RECORD EXTRACTS below:

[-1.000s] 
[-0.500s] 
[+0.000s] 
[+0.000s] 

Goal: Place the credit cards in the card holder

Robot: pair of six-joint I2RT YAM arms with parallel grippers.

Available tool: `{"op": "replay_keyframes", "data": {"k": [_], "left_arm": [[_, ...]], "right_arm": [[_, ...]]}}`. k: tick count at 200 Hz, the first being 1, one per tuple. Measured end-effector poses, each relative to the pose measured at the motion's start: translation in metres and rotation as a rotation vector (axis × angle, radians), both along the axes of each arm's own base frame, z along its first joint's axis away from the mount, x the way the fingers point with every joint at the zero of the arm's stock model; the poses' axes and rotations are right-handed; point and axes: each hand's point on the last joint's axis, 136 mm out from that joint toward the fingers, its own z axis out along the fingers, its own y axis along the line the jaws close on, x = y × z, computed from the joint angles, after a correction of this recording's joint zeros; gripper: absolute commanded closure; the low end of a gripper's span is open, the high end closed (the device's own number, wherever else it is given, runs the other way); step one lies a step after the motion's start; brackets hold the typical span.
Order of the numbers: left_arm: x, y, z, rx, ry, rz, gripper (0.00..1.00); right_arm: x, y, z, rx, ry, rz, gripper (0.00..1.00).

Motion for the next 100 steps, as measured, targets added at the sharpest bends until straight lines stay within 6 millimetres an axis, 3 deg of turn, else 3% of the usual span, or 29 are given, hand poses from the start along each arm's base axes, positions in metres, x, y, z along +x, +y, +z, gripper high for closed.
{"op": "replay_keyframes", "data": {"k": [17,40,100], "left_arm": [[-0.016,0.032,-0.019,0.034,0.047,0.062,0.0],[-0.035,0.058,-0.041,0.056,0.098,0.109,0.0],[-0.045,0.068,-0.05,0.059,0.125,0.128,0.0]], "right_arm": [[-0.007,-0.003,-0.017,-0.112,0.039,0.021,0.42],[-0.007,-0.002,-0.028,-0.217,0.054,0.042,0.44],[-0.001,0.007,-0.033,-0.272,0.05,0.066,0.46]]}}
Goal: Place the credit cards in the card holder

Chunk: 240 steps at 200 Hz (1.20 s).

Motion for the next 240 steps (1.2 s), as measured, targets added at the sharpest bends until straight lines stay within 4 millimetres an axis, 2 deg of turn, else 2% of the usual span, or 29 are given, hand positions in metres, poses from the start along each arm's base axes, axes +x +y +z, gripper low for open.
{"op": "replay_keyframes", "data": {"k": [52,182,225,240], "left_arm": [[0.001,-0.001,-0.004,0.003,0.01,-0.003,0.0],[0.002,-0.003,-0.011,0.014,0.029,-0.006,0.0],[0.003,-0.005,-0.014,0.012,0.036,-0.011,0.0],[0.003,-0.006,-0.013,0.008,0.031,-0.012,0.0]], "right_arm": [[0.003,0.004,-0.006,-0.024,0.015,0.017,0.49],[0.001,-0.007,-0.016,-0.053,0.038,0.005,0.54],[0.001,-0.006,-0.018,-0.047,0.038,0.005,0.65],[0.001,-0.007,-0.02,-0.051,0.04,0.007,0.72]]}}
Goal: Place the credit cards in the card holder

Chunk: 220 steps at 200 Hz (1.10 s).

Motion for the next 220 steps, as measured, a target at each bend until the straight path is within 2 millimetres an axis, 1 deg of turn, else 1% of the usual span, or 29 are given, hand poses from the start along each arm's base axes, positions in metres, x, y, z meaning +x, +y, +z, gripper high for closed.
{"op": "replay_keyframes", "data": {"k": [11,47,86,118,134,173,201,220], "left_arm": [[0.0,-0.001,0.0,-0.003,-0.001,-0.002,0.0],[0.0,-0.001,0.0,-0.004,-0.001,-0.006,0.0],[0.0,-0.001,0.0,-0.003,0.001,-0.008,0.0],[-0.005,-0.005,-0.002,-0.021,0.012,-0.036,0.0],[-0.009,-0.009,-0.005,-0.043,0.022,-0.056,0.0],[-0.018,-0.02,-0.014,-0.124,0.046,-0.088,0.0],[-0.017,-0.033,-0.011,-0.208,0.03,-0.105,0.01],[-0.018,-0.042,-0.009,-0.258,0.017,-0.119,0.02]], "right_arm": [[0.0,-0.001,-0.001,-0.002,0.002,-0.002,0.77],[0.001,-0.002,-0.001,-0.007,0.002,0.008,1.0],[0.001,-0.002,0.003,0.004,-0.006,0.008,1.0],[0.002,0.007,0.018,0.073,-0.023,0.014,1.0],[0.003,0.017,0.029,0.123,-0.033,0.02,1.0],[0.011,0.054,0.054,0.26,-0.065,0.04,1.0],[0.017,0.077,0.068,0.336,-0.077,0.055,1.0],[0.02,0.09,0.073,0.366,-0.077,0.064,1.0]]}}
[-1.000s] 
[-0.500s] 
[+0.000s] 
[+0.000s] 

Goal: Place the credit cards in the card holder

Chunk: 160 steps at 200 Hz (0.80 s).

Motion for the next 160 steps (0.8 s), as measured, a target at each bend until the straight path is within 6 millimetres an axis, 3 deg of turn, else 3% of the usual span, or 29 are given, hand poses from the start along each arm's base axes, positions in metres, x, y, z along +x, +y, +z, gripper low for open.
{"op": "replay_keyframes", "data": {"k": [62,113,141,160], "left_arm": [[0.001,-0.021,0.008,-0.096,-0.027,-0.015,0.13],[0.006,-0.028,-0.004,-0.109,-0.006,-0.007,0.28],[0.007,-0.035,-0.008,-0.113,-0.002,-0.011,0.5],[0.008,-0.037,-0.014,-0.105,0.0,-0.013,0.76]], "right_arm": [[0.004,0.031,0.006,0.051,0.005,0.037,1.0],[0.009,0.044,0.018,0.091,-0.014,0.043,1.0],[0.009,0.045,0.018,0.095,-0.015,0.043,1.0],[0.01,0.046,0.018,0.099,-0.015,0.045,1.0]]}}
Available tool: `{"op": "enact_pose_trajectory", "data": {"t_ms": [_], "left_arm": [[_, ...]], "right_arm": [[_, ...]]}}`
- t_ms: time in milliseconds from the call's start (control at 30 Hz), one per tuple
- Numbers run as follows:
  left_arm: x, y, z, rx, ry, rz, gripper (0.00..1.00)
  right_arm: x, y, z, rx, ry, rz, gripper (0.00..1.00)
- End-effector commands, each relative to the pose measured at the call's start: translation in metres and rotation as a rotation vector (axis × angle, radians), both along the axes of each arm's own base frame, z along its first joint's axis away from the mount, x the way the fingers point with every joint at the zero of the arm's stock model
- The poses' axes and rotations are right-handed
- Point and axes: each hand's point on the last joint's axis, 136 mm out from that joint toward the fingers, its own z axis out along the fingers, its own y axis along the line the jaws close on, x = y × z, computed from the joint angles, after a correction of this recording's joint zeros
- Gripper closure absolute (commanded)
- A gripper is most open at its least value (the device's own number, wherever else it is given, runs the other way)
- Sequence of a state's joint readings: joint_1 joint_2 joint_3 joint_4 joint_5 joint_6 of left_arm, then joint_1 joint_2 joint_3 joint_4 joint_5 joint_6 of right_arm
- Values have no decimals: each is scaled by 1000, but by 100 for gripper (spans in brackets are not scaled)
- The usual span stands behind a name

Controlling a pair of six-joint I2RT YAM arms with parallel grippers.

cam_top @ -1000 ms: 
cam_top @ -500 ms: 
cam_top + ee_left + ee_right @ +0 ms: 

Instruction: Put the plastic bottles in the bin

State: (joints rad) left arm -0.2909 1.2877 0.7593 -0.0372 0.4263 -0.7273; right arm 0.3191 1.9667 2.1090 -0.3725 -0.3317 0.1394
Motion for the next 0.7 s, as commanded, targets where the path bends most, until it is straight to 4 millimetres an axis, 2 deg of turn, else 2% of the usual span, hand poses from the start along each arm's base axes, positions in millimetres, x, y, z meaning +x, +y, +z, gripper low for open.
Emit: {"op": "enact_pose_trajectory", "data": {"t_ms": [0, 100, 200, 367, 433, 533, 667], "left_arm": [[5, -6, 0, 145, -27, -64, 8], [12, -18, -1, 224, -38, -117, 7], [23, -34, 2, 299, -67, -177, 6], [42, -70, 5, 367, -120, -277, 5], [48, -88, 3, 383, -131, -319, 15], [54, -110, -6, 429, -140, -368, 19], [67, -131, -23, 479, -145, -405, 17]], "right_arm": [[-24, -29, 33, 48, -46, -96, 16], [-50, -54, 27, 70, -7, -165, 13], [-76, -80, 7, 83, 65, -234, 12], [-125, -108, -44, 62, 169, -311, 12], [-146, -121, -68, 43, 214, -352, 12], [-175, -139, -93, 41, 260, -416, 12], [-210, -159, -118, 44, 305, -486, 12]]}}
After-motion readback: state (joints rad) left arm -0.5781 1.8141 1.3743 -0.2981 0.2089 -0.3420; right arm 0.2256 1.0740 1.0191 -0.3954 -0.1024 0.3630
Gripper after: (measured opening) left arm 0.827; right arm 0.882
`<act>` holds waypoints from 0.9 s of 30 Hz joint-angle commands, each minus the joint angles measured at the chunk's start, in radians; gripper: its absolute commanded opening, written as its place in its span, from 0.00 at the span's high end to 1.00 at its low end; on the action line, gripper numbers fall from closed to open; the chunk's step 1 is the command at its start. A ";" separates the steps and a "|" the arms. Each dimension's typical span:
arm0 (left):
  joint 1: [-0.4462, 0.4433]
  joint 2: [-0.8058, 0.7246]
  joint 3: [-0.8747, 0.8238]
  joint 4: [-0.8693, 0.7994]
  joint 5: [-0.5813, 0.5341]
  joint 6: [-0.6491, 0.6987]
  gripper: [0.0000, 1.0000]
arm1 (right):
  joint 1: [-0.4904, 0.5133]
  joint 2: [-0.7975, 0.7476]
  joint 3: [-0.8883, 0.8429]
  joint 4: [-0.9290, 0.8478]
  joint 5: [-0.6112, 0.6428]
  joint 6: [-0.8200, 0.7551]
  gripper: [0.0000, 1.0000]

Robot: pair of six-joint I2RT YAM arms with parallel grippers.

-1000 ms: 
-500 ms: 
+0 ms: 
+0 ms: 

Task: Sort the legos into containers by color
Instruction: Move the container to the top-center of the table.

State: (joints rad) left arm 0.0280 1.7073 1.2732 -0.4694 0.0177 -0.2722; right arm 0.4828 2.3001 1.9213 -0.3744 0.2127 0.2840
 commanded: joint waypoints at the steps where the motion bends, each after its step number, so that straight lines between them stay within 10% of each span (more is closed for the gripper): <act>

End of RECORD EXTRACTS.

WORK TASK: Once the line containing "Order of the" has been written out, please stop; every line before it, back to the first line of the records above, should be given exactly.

EXERCISE ANSWER:
[-1.000s] 
[-0.500s] 
[+0.000s] 
[+0.000s] 

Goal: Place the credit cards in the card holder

Robot: pair of six-joint I2RT YAM arms with parallel grippers.

Available tool: `{"op": "replay_keyframes", "data": {"k": [_], "left_arm": [[_, ...]], "right_arm": [[_, ...]]}}`. k: tick count at 200 Hz, the first being 1, one per tuple. Measured end-effector poses, each relative to the pose measured at the motion's start: translation in metres and rotation as a rotation vector (axis × angle, radians), both along the axes of each arm's own base frame, z along its first joint's axis away from the mount, x the way the fingers point with every joint at the zero of the arm's stock model; the poses' axes and rotations are right-handed; point and axes: each hand's point on the last joint's axis, 136 mm out from that joint toward the fingers, its own z axis out along the fingers, its own y axis along the line the jaws close on, x = y × z, computed from the joint angles, after a correction of this recording's joint zeros; gripper: absolute commanded closure; the low end of a gripper's span is open, the high end closed (the device's own number, wherever else it is given, runs the other way); step one lies a step after the motion's start; brackets hold the typical span.
Order of the numbers: left_arm: x, y, z, rx, ry, rz, gripper (0.00..1.00); right_arm: x, y, z, rx, ry, rz, gripper (0.00..1.00).

There is nothing more to add to the answer.